Manipülasyona açık bir yer çağdaş yoga ortamı. Yapılan fizikî uygulamalar parasempatik hudut sistemini devreye soktuğu için rahatlama ve sakinleşme anında zihin her türlü tohumun ekimine hazır, sürülmüş bir tarla haline gelir. Eski geleneklere dayanan köklerinden ötürü öğretmen-öğrenci münasebetinin ehemmiyeti yoga öğretilerinin içine işlemiştir: Metinlerin anlaşılması ve uygulamanın tesirini gösterebilmesi için bir “guru”nun sözün tam manasıyla “öğrencinin yolunu aydınlatması” gerekiyor. Öğretmene hürmet ve bağlılığı berbata kullanan birçok örnek var. Kitapları hala çok satan Osho (Rajneesh) ve ısıtılmış ortamlarda yapılan “sıcak yoga”yı popülerleştiren Bikram Choudhury, makûs şöhretleriyle tanınan gurulardan. Hint asıllı Osho’nun turuncu cüppeli beyaz müritleri, toplumsal kural ve tabuları yıkarak kendi ütopik dünyalarını yarattıklarında ve bir istismar zinciri oluşturduklarında Osho pek sesini çıkarmamıştı. Emsal halde Bikram ise kendisinin sunduğu epeyce kıymetli yoga eğitimlerini alan genç bayanları maddi ve manevi olarak kendine bağlamış ve büyük bir kısmını taciz etmişti. Tecavüz davaları ise ABD’de hala tartışma konusu olmaya devam ediyor. Tarikatvari yoga ekolleri oluşturmakla birlikte bu iki gurunun ortak özellikleri ortasında koleksiyon otomobillere ve lüks saatlere olan düşkünlükleri geliyor. Meğer klâsik yoga, maddiyata yönelik birçok şeyden vazgeçmeyi gerektiriyordu.

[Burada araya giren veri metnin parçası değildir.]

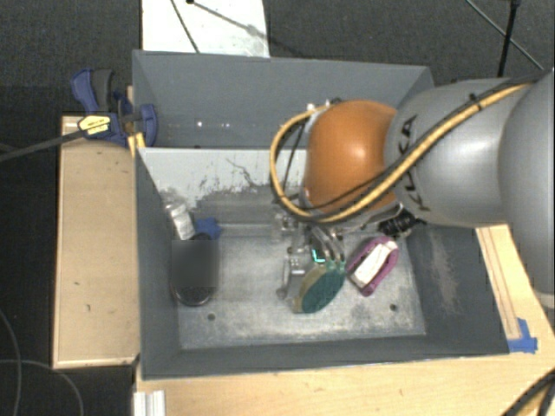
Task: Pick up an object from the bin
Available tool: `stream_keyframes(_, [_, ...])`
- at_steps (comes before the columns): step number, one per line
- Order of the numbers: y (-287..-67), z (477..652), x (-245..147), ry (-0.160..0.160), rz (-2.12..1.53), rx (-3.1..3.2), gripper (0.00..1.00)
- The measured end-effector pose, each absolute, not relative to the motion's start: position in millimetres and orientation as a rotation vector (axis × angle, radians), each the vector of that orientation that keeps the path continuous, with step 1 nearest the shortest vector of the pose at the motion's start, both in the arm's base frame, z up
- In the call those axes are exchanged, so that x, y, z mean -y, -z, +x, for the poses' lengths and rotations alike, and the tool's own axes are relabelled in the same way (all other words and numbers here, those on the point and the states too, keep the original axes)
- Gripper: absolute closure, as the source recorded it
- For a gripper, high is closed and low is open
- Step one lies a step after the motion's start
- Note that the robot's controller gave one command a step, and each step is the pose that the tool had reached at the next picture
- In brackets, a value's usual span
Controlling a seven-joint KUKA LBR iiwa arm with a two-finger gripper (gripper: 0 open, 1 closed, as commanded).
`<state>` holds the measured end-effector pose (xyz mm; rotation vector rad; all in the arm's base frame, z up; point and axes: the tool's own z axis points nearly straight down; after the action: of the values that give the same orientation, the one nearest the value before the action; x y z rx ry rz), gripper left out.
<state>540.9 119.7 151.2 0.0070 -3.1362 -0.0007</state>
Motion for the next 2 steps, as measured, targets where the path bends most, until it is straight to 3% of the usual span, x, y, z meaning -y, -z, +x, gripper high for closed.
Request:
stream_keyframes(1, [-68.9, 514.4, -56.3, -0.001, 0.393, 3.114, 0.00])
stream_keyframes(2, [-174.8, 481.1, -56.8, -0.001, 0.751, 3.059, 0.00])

SEKÜLER YOGA VE ŞAHSÎ GELİŞİM

Yoga seküler kaldığında, yani büsbütün fizikî ve zihinsel sağaltım formülleri olarak emin ellerde öğrenildiğinde yararları saymakla bitmez. Ne yazık ki bunlarla sonlu bir tahsil ve uygulama eksik kalıyor. Yoga metinlerini okumayan yahut yoganın temelindeki felsefi yaklaşımları önemsemeyen öğretmen, öğrencilerine de fizikselden öte pek bir şey aktaramıyor. Yoga metinlerini tekrar tekrar okuyup üzerine düşünmek yerine ferdî gelişim kitaplarına ilişkin çerez hususlar yoga derslerinin ideoloji kısmını oluşturur hale geliyor. Lakin kişiyi bir noktaya kadar geliştiren bu bahisler, bazılarında parlatılmış ve şişirilmiş bir “ben” algısı oluşturuyor. Yoganın özgür pazar alanı malum, 60 milyar dolarlık bir global bölümden bahsediyoruz. Buna ferdî gelişim de eklendiğinde pasta büyüyor.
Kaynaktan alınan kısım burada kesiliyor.